I'm sorry for his family, his kids, but for him? No. Numbers add up - they're rational things that we can understand objectively. There's no reason he couldn't foresee his problem in the making, and no reason he should have signed that loan. It's important not to be mushy about this mortgate crisis. All of us are now paying to fix the crisis created by people who let their greed and fantasies get in the way of their responsibilities. Now, he's hawking his book and seeking sympathy. Rotten tomatoes would be more appropriate.

I know how it feels -- we managed to loan about $13000 in half a year simply by having conflated loan money with everyday money. We also had a crunch (though not that severe) of having very little day-to-day money. Having now read a number of places like this, we've gotten to where we have a bit extra money that we throw into things like evening classes (yay education!) and things that bring us happiness. We should soon be able to convert that loan to one with half the interest.

Morale: Don't live off of one-off income. You won't be prepared when it's gone. Use it for savings/investments or for one-off expenses.
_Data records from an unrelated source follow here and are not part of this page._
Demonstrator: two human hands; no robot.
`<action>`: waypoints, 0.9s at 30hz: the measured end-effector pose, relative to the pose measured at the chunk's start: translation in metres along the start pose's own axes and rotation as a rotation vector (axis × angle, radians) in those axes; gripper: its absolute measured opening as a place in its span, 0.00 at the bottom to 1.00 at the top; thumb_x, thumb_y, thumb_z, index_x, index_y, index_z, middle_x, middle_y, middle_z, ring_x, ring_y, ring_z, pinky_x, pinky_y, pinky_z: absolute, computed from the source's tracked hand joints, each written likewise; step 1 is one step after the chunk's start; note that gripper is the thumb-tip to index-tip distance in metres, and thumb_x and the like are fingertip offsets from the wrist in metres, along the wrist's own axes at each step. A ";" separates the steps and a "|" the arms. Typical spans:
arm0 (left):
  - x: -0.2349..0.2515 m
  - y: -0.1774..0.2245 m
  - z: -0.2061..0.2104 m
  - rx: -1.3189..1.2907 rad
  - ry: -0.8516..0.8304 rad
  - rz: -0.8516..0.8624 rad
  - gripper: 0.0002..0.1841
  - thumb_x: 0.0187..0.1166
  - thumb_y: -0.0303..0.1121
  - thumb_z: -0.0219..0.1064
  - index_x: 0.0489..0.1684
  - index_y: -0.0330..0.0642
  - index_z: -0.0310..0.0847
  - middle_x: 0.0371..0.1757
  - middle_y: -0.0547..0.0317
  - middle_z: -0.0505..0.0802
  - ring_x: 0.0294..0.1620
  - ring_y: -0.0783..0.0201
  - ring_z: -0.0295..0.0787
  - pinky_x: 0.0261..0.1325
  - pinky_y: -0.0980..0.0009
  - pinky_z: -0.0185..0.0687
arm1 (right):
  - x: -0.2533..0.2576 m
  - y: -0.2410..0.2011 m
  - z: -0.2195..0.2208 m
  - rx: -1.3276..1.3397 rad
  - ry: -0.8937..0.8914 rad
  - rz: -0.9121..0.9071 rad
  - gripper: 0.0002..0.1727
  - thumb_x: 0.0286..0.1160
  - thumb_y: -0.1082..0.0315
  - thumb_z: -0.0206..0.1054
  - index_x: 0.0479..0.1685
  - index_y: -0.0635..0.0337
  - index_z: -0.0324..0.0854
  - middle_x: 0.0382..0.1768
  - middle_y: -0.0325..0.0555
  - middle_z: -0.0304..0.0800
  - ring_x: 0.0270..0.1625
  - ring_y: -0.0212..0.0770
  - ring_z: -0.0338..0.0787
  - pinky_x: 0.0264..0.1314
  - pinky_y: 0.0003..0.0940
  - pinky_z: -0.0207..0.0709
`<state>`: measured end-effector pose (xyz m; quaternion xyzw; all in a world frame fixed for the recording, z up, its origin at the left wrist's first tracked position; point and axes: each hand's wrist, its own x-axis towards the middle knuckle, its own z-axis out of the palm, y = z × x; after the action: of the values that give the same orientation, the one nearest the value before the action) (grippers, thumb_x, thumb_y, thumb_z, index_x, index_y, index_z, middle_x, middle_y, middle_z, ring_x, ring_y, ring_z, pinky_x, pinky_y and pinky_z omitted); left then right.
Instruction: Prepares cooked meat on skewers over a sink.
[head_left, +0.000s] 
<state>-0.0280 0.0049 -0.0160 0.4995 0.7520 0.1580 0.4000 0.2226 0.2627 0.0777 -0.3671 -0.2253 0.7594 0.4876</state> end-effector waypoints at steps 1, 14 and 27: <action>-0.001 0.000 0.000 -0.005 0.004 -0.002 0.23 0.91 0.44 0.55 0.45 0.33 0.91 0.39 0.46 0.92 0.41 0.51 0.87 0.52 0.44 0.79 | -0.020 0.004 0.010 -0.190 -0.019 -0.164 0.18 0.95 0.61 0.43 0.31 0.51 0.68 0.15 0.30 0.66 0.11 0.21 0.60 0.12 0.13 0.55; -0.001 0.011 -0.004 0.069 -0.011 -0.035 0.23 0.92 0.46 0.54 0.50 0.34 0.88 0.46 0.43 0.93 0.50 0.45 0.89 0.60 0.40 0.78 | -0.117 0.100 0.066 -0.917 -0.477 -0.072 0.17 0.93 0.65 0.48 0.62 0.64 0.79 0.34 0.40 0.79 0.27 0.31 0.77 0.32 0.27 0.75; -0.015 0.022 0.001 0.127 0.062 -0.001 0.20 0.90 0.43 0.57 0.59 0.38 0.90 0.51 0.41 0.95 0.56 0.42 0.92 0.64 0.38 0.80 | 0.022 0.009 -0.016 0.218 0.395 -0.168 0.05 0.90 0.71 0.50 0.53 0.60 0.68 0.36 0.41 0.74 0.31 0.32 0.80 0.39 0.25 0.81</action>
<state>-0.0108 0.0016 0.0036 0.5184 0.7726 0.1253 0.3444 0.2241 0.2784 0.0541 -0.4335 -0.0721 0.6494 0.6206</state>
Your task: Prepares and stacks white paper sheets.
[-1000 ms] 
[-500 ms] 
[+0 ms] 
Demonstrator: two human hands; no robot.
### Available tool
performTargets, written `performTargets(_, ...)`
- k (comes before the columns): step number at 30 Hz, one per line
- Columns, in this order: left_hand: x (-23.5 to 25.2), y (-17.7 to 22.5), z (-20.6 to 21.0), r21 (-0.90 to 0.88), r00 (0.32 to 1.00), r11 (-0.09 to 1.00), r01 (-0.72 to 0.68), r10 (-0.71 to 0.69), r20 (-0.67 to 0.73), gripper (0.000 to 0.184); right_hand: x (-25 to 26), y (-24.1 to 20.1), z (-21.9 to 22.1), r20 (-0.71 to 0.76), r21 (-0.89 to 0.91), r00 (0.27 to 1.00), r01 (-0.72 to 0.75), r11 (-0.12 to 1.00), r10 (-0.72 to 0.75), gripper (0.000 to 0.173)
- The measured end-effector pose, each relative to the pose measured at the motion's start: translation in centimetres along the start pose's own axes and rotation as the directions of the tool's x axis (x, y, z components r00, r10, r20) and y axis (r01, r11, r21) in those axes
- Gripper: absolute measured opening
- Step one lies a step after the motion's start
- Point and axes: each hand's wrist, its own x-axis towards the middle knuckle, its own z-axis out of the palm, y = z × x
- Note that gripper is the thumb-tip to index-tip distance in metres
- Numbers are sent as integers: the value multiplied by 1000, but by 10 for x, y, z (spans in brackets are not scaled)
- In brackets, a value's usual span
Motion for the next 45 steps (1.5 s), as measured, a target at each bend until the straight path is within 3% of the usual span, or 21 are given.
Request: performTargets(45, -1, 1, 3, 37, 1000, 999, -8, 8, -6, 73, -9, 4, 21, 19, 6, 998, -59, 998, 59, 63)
Another thing I just noted in this story: The way Edmund goes "We're out of money" and his wife answers "What?" shows that they did the same mistake as we did of having one person manage the finances. Three problems with this:

1) Two eyes are better than one. When all users of the money know roughly how much there is, they are better prepared to withstand sudden temptation.

2) The money manager gets stressed by having the responsibility alone. It was me in our case, and it really weighed on my shoulders that I had to keep up with what happened *and* be the one to tell my wife when we couldn't afford things.

3) The non-money manager gets stressed by not knowing the financial situation. My wife never knew when something was affordable, and felt very disempowered.

Doing a monthly budget of major items, having the fixed expenses handled automatically, and not walking around with plastic has helped us a lot.

Sad story. It reminds me of the song "I'm Busted" by Aunt Effy...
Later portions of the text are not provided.